◆ **ACTION ITEM**
Please repeat the records exactly, keeping the pictures out.

◆ **DATA RECORDS**
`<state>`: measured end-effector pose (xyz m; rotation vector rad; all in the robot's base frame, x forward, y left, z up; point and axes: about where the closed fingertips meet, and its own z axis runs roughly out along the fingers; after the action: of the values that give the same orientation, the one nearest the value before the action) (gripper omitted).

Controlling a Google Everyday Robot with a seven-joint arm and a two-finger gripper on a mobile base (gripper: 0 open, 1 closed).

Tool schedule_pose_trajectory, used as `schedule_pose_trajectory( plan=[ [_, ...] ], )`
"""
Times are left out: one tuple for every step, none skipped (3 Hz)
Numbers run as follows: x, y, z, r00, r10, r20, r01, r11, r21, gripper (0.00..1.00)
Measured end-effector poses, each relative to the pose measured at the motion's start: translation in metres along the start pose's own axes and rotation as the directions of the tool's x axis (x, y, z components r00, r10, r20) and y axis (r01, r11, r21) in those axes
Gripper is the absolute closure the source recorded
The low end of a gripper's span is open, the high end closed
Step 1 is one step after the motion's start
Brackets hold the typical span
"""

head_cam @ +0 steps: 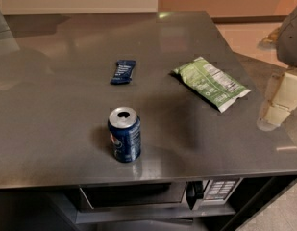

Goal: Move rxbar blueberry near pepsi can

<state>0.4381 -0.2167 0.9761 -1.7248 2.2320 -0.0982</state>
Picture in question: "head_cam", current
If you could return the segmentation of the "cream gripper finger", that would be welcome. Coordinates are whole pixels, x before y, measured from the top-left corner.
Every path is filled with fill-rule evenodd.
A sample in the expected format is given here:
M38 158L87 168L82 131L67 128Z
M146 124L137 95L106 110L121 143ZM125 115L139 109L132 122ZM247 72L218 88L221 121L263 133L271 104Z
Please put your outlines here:
M257 125L262 131L273 131L297 108L297 68L273 73L267 83Z

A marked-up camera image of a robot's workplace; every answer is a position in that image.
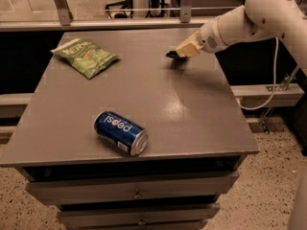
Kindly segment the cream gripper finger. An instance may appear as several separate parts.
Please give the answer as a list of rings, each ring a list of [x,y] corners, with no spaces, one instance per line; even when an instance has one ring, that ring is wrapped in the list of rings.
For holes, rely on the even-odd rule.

◆ **ANSWER TO THE EXERCISE**
`<state>`: measured end-effector pose (xyz m; rotation vector rad; all in the robot's base frame, x forward, y left, z up; point and axes: about where the closed fingertips meet, and its own z axis runs roughly out along the fingers; after the action: of the values that give the same orientation, the one nearest the value before the action) (gripper omitted).

Controlling a Google Everyday Robot with a seven-joint arm and a two-finger gripper on a mobile base (gripper: 0 open, 1 closed).

Tool schedule_pose_trajectory, used as `schedule_pose_trajectory( plan=[ [_, ...] ], )`
"""
Times are left out: one tuple for every step, none skipped (3 Hz)
Numbers run as follows: x, y, z, r00, r10, r20, r01, r11, r21, gripper (0.00..1.00)
Measured end-effector poses, each relative to the pose measured at the motion's start: translation in metres along the start pose's own axes and rotation as the directions of the tool's x axis (x, y, z components r00, r10, r20) and y axis (r01, r11, r21) in those axes
Gripper is the absolute closure the source recorded
The low end of a gripper's span is open, the high end closed
Step 1 is one step after the motion's start
Brackets hold the typical span
"""

head_cam @ +0 steps: 

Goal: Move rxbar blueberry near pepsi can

<state>0.4381 -0.2167 0.9761 -1.7248 2.2320 -0.0982</state>
Picture in question: "head_cam", current
If you could return the segmentation of the "cream gripper finger", that would be welcome. Coordinates are whole pixels, x before y, measured from the top-left corner.
Every path is filled with fill-rule evenodd.
A sample in the expected format is given here:
M38 158L87 168L82 131L67 128Z
M146 124L137 95L106 110L121 143ZM125 115L139 109L132 122ZM247 72L218 88L221 121L263 133L271 104Z
Please put your outlines here:
M257 125L262 131L273 131L297 108L297 68L273 73L267 83Z

A marked-up camera image of a robot's workplace; every answer is a position in that image.
Kindly segment the cream gripper finger. An instance may appear as several separate parts.
Please give the answer as a list of rings, each ring a list of [x,y] corners, with no spaces, one instance per line; even when an instance has one ring, that ring is wrapped in the list of rings.
For holes, rely on the even-odd rule.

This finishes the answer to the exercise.